The independent study said Housing Options in Glasgow contributed to a 29 per cent fall in homeless applications, from 8,299 a year in 2012-13 to 5,929 in 2015-16.
The average drop in Scotland as a whole over the same period was 13 per cent.
The scheme also saved 4,320 people from experiencing a housing crisis by stepping in early with personalised support and advice, the report found.
Housing Options focuses on finding early solutions and addressing the core reasons why someone is facing homelessness – such as mental health issues, low incomes, family problems and housing arrears – at the same time as addressing their immediate housing need.
Support can include information on housing, as well as debt management, help with finding a job, or referrals to social care services.
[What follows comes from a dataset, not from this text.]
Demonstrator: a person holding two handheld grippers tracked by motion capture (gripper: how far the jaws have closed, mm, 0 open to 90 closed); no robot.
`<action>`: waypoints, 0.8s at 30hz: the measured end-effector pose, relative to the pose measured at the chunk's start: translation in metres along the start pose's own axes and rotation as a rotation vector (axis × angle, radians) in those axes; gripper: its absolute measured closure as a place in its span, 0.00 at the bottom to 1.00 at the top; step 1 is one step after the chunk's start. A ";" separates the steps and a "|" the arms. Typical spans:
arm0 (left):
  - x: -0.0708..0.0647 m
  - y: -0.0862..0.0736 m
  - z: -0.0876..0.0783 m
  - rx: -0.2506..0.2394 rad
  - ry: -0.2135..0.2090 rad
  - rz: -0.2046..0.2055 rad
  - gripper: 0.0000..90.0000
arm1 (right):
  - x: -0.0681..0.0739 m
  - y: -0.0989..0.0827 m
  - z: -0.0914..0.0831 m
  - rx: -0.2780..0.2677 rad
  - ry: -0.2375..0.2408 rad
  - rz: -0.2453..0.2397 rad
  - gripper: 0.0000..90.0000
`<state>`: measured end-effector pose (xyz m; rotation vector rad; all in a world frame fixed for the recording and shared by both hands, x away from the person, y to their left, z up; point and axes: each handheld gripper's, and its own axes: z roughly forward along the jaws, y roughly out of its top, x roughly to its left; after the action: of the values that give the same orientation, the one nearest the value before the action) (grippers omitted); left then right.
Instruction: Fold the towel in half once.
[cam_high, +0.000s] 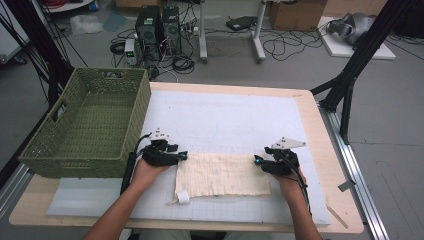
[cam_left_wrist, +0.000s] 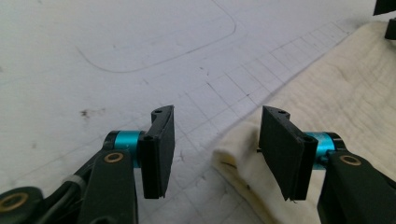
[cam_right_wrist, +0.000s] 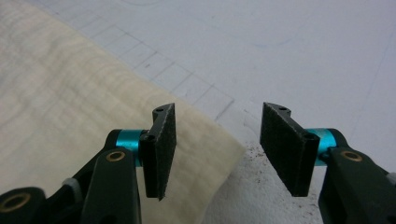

The scheme was first piloted in the north-west of the city in 2012 and was rolled out across Glasgow a year later.
Councillor Archie Graham, chairman of Glasgow Health and Social Care Partnership, said: “It is a system that provides solutions to housing problems, addresses the underlying issues that contribute to housing difficulties and ultimately helps people avoid a housing crisis.
“Housing Options is delivering positive results for individuals and is helping us to make the most of our available resources at a time of real financial constraint for the council.
“We have been working very closely with our partners in Housing Option to deliver this success and that has contributed directly to the significant decline in homeless presentations in Glasgow in recent years.”
The independent evaluation was carried out by consultants Arneil Johnston.
In Glasgow, around 16,000 people experiencing housing problems, or facing the loss of their home, have been given advice each year through Housing Options.